» Exercise requirements:
Using the listing below, please print exactly the lines from the one with "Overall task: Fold" through the one with "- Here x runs". Leave out every picture.
************
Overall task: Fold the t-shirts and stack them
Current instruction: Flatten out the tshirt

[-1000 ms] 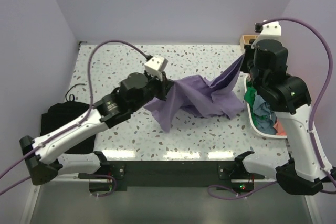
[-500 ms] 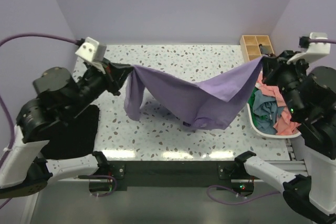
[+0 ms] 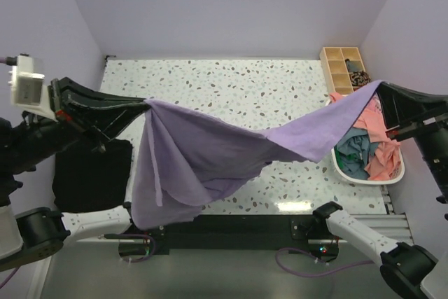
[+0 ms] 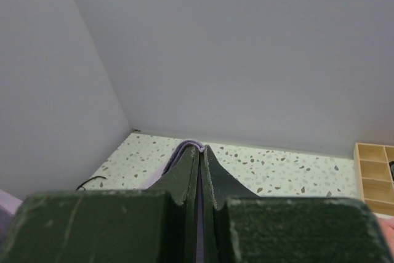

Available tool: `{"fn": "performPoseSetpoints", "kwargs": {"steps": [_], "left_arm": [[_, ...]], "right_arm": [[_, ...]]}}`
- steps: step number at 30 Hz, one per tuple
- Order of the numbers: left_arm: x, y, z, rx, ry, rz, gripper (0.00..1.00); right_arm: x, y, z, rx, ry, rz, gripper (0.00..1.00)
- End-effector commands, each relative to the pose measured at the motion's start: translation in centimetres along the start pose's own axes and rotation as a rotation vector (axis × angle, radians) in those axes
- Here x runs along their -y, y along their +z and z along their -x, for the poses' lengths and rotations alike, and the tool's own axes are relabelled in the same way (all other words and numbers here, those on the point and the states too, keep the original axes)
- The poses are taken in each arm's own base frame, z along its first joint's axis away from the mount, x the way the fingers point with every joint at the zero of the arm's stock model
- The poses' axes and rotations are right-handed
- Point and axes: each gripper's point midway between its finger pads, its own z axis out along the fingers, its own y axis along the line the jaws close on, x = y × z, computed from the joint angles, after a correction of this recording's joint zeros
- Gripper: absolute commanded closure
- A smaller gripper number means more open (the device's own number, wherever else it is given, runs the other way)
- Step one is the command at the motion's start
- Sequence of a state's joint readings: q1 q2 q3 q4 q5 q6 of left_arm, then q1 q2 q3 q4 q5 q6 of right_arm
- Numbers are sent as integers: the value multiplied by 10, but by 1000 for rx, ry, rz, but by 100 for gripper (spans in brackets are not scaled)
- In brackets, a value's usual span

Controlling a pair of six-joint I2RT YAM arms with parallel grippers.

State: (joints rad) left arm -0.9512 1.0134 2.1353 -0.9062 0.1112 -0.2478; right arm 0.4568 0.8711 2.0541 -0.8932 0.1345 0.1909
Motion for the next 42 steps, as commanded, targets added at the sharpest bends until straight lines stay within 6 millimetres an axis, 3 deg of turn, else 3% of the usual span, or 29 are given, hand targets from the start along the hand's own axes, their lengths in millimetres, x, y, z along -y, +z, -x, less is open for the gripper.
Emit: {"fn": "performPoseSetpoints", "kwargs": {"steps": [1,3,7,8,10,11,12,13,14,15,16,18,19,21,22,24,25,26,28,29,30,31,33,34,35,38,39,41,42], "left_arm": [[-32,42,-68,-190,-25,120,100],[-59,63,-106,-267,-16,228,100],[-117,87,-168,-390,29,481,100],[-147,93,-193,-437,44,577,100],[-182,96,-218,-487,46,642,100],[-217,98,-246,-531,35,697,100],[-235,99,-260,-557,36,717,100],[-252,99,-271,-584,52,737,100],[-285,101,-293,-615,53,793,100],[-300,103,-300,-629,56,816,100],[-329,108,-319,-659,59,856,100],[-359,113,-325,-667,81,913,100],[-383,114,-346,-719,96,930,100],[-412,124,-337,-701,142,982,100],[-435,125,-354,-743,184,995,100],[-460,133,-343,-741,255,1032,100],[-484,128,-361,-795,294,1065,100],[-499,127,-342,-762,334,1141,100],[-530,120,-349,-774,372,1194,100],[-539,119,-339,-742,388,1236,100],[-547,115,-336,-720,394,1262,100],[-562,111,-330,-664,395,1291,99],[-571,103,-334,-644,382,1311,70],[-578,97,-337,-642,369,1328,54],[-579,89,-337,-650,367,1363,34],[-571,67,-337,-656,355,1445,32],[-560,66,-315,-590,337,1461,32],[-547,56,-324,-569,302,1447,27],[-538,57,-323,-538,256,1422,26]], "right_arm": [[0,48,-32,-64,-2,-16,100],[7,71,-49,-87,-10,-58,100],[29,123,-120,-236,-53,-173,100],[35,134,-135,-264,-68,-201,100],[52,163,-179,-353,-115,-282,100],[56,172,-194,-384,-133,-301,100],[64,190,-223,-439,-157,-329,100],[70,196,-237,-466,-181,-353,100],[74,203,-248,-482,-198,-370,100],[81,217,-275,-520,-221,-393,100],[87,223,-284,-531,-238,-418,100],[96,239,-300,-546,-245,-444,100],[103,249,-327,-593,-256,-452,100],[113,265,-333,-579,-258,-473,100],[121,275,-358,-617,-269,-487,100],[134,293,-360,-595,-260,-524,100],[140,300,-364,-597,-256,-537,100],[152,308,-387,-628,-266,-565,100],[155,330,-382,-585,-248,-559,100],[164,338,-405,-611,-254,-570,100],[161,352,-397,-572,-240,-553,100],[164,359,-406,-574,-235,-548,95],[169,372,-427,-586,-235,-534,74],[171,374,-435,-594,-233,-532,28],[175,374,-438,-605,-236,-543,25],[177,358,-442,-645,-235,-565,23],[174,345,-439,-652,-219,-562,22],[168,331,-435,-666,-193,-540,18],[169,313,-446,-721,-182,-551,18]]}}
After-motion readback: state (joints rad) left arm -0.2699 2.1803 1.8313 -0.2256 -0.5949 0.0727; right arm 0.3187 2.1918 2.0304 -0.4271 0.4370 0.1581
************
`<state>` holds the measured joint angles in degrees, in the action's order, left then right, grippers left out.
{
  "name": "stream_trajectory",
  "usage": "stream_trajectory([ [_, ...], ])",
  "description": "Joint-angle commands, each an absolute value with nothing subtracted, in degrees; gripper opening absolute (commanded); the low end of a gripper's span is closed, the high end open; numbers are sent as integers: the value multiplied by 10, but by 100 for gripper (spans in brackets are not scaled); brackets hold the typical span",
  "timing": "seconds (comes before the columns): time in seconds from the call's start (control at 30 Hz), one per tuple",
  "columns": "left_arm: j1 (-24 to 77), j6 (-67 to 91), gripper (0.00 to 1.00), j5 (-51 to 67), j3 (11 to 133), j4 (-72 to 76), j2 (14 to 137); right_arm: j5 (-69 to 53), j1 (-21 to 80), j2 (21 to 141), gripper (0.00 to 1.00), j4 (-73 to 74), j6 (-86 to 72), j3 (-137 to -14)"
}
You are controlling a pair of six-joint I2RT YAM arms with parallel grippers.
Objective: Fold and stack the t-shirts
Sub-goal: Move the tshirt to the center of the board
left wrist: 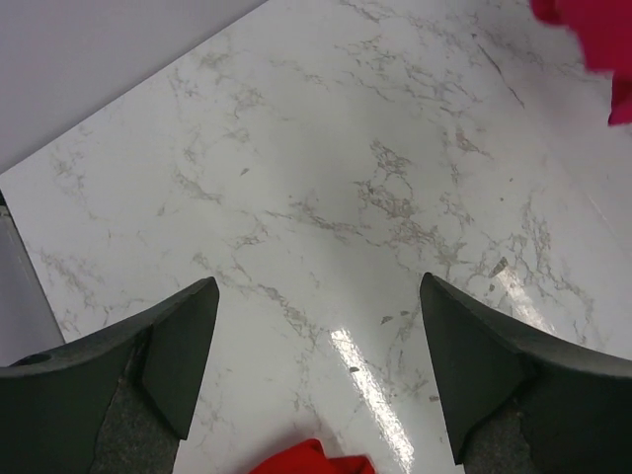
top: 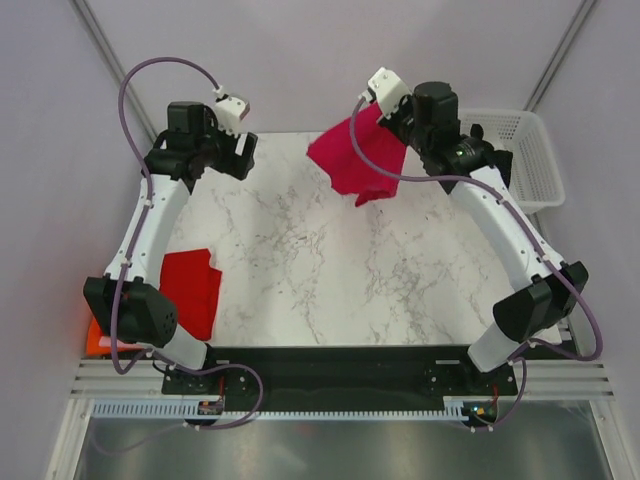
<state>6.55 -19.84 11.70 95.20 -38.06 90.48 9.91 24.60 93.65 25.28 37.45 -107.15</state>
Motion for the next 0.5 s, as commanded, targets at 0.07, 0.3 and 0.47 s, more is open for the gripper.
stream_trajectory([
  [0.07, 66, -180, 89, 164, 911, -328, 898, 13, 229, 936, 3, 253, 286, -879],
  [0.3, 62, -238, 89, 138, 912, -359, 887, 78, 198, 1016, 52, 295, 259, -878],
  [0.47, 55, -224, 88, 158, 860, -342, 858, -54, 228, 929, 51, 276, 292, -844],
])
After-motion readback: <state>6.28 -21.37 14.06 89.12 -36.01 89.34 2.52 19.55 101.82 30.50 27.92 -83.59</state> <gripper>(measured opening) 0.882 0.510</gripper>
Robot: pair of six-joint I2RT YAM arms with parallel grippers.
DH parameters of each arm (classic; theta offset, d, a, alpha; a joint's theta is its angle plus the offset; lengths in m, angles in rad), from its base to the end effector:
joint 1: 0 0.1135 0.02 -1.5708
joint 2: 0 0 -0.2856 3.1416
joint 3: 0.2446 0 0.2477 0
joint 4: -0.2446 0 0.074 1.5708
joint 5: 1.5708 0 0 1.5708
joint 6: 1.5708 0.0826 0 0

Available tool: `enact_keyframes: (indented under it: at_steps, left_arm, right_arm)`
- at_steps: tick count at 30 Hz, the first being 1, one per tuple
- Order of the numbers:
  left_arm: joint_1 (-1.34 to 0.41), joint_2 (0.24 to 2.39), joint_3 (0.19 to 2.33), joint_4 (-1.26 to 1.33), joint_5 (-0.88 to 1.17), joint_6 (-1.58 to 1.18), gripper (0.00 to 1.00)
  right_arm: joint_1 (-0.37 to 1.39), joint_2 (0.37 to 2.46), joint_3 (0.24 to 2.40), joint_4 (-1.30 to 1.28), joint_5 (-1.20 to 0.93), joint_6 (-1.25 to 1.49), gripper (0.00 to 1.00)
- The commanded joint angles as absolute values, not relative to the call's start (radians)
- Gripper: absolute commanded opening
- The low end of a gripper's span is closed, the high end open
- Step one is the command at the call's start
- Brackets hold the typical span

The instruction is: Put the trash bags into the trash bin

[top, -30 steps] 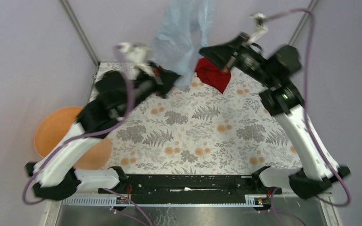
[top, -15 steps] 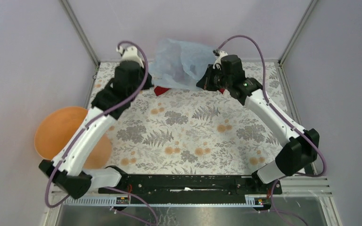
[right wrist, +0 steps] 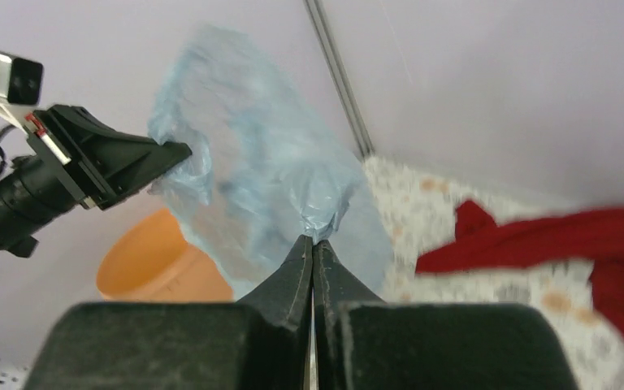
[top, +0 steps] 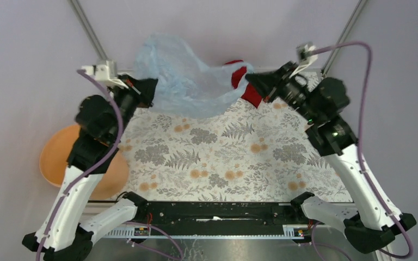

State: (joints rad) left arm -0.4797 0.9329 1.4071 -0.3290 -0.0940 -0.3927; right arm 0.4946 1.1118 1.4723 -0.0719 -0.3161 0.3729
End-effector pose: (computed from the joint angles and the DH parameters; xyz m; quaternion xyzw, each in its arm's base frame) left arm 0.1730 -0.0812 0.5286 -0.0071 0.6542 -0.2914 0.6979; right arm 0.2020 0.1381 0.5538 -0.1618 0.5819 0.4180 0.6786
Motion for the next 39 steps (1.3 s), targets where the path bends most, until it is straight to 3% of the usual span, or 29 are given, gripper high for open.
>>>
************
» Response below:
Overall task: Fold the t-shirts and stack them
Current instruction: Flatten out the tshirt

[-1000 ms] 
[-500 ms] 
[+0 ms] 
[+0 ms] 

Available tool: `{"fn": "performPoseSetpoints", "kwargs": {"steps": [_], "left_arm": [[_, ...]], "right_arm": [[_, ...]]}}`
- steps: step number at 30 Hz, one per tuple
- Order of the numbers: left_arm: x, y, z, rx, ry, rz, gripper (0.00..1.00); right_arm: x, y, z, rx, ry, rz, gripper (0.00..1.00)
- End-effector commands, each relative to the pose measured at the motion's start: translation in centimetres along the start pose's own axes and rotation as a rotation vector (axis × angle, radians) in those axes
- Here x runs along their -y, y along their +z and z along their -x, for the poses' lengths and rotations alike, and the tool's own axes are relabelled in the same way (all other words and numbers here, those on the point and the states too, keep the original axes)

The exercise concludes with that.